The sheer quantity of gyrating human bodies crammed into the club let her disappear in seconds, despite the panic that almost had her hyperventilating. No, the real surprise was that G2’s was precisely the sort of place she’d expected. Rumor hadn’t exaggerated it at all. Reflected in the psychedelic panels set into the ceiling, the writhing crowd of dancers moved in rhythm to the pounding music. Some sort of computer-synthesized dance music. A DJ spun well above the crowd. Mischka slid up to one of the glass and chrome bars and eyed the approaching bartender.
Probably human, she decided. Definitely not Goblin, based on what she’d learned from her research. He was neither tall enough nor brutal looking enough. Instead, his features were finely chiseled, a smooth, straight jawbone that was almost too pretty to be masculine. A looker, sure, but almost as certainly human. Paranormals had a certain stamp to them she’d learned to read. Their faces reminded her all too easily of the cruelty that frequently lay beneath their surfaces. The few she’d met in person had been all about murder and mayhem.

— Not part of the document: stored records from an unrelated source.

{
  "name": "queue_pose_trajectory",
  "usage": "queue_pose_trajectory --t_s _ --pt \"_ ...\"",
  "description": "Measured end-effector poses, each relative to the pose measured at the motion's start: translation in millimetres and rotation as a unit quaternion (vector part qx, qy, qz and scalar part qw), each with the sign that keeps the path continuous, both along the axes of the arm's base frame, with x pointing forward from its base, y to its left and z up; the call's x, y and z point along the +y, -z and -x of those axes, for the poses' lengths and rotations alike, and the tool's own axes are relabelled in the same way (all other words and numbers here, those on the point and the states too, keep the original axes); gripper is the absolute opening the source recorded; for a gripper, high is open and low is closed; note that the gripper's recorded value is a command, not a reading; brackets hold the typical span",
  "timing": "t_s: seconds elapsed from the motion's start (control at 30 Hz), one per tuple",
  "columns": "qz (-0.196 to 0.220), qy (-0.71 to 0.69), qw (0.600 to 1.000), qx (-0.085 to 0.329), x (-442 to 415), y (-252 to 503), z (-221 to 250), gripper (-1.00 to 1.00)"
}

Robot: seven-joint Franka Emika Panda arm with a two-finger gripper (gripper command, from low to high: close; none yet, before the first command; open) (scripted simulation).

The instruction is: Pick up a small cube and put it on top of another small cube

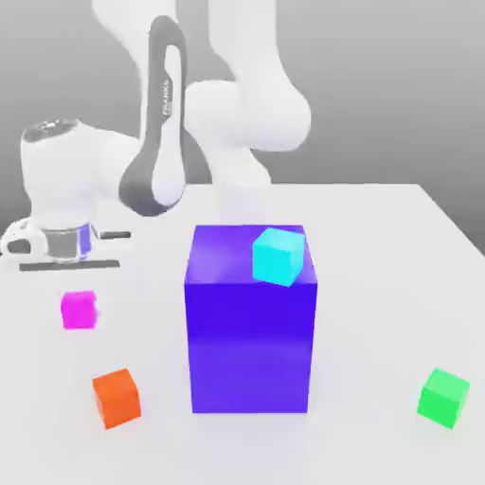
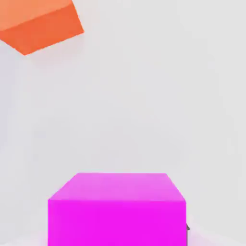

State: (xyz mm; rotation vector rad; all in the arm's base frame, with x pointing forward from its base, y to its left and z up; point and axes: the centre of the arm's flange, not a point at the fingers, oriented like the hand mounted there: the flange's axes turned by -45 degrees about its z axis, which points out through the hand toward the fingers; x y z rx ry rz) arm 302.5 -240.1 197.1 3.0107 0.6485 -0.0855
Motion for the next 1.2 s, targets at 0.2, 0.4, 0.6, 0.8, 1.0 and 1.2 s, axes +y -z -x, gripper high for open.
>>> queue_pose_trajectory --t_s 0.2,0.4,0.6,0.8,1.0,1.2 --pt "0.026 -0.257 0.966 0.026 35.1 -3.3 -88.5 -1.00" --pt "0.059 -0.494 0.867 0.036 100.4 -12.3 -173.8 -1.00" --pt "0.081 -0.633 0.769 0.006 217.9 -35.9 -237.2 -1.00" --pt "0.047 -0.605 0.794 -0.043 362.6 -54.7 -230.8 -1.00" --pt "-0.002 -0.552 0.831 -0.068 484.7 -68.4 -186.3 -1.00" --pt "-0.053 -0.492 0.866 -0.069 587.3 -79.7 -116.1 -1.00"
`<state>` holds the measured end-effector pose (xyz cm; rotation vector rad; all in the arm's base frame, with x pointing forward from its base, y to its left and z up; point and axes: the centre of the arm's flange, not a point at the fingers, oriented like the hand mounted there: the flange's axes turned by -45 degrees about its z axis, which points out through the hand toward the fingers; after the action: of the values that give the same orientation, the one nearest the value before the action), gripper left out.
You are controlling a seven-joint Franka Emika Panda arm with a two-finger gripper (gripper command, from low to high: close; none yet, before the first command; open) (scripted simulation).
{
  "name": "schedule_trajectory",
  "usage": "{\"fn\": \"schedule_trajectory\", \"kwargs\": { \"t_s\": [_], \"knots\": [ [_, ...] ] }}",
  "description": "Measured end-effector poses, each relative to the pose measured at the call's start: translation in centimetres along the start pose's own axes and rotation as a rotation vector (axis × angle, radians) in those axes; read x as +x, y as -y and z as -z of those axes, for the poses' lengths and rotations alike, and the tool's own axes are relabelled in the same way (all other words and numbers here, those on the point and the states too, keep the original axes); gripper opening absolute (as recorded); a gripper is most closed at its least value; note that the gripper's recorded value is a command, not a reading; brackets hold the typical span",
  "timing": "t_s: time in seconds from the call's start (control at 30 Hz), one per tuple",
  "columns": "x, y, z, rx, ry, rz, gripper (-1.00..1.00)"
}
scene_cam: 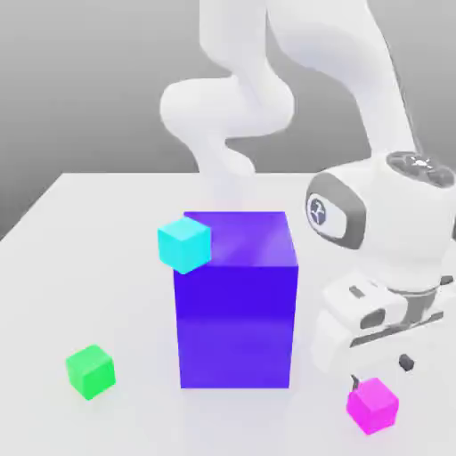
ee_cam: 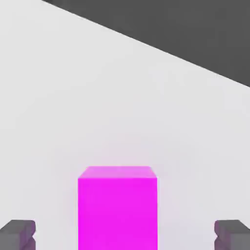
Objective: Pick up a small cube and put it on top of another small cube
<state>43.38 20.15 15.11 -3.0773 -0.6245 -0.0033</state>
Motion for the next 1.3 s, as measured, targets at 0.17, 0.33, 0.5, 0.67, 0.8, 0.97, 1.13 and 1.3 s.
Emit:
{"fn": "schedule_trajectory", "kwargs": {
  "t_s": [0.17, 0.33, 0.5, 0.67, 0.8, 0.97, 1.13, 1.3],
  "knots": [
    [-0.1, 0.0, -2.1, 0.0, 0.002, 0.002, -1.0],
    [-0.1, 0.1, -1.1, 0.0, 0.001, 0.001, -1.0],
    [0.7, 0.0, 3.9, 0.003, -0.012, 0.005, -1.0],
    [1.7, -3.7, 5.5, 0.023, -0.039, -0.183, -1.0],
    [2.0, -7.4, 6.6, 0.04, -0.059, -0.36, -1.0],
    [2.0, -12.1, 8.0, 0.06, -0.085, -0.581, -1.0],
    [1.0, -16.9, 9.3, 0.077, -0.105, -0.816, -1.0],
    [-2.2, -21.7, 10.0, 0.08, -0.098, -1.095, -1.0]
  ]
}}
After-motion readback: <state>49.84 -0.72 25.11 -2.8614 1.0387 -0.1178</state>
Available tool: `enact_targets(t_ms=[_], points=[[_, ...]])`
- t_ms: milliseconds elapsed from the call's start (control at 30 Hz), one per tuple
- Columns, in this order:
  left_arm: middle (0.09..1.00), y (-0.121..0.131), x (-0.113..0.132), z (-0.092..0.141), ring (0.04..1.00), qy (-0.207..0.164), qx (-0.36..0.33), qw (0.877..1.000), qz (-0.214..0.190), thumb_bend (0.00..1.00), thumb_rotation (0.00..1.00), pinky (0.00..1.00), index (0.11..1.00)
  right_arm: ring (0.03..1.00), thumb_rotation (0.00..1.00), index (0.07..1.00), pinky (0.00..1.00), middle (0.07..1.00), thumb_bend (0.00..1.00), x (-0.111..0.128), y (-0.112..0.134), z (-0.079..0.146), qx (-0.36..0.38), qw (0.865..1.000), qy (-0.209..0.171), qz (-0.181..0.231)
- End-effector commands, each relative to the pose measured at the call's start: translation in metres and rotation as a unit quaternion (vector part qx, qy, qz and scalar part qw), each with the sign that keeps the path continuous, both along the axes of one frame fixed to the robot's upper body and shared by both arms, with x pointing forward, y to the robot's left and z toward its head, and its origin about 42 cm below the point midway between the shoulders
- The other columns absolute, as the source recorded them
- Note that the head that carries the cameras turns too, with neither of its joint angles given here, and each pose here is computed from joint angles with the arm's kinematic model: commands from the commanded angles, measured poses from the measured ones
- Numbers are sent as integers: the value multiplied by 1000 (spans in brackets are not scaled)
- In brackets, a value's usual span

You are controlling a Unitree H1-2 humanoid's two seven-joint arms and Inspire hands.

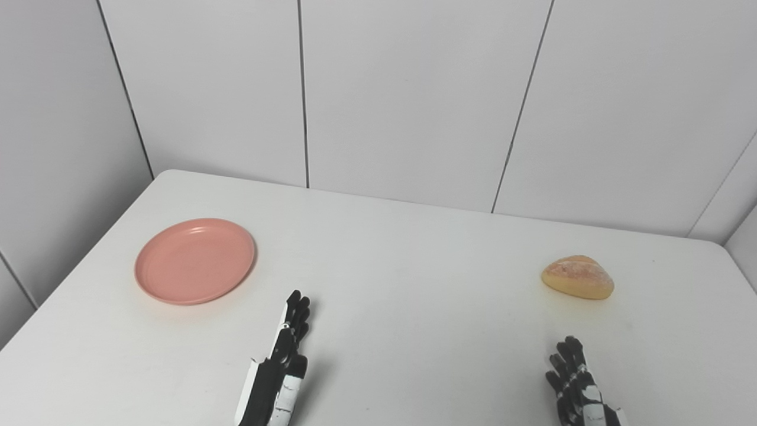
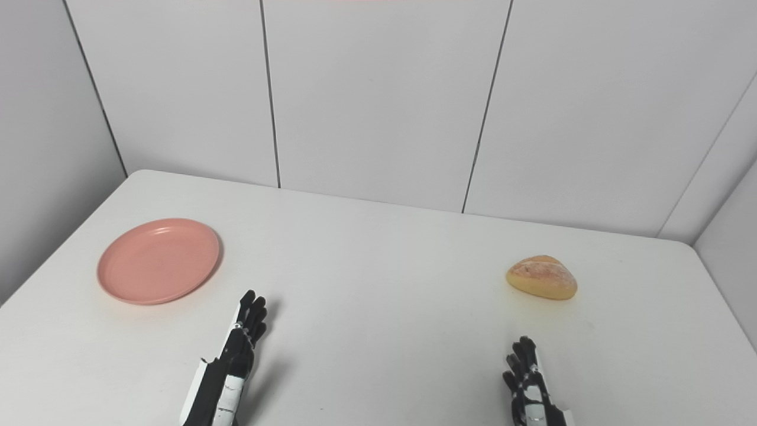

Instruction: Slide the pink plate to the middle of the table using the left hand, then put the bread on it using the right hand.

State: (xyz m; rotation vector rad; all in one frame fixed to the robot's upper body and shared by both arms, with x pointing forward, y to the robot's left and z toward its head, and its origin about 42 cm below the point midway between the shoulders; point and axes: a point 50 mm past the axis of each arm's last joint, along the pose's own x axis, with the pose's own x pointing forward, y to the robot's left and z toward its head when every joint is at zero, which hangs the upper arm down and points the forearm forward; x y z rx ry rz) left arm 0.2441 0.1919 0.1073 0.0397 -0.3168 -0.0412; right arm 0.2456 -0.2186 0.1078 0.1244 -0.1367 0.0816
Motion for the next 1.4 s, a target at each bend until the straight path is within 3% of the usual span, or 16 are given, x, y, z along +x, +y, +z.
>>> enact_targets(t_ms=[0, 667, 900, 1000, 1233, 1367], points=[[1000, -8, 7, -12, 1000, 21, 1, 1000, 4, 727, 992, 1000, 1000, 1000, 985, 1000, 1000, 1000, 802, 3, -3, -5, -1, 1000, -7, -4], [1000, -3, 16, -15, 1000, 25, -9, 1000, 9, 767, 981, 1000, 1000, 1000, 1000, 1000, 1000, 1000, 795, 8, 2, -12, -4, 1000, -4, -7], [1000, 6, 32, 16, 1000, 10, -31, 999, 8, 815, 966, 1000, 1000, 1000, 1000, 1000, 1000, 1000, 788, 7, 0, -8, -1, 1000, -4, -5], [1000, 13, 38, 29, 1000, 3, -24, 1000, 13, 880, 952, 1000, 1000, 1000, 1000, 1000, 1000, 1000, 798, 6, -1, -7, -1, 1000, -4, -5], [942, 38, 64, 75, 931, -38, -15, 999, 30, 929, 929, 970, 969, 1000, 997, 1000, 1000, 1000, 799, 4, 0, -6, 1, 1000, -5, -8], [914, 57, 83, 102, 903, -53, 5, 998, 20, 961, 926, 970, 946, 1000, 994, 1000, 1000, 1000, 805, 3, 0, -6, 1, 1000, -4, -8]])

Right. The sooner she had answers, the sooner she could turn tail and run. Whipping out her vid-player and an old-fashioned yellow pad, she ran her eyes down the list she’d made just so she couldn’t chicken out. Someone in this club had seen or heard of her cousin, Pelinor Arden, and all she had to do was find that someone. Logic suggested she start with the bartender.
“Oranzh juice,” she ordered when the bartender cocked an eyebrow in her direction. Her budget might just stretch to a juice in a place like this, and without a drink of some sort in her hand, she could forget any hope of blending in with the crowd. Hell, she already felt overdressed. Her classy little black number stopped two inches above her knees, but a discreet assessment of the dancers warned her that was about six inches too far past her ass for this crowd. Everywhere she turned, skin was on display. Other eyes slid over her, assessing, dismissing her. She wasn’t competition for what they wanted.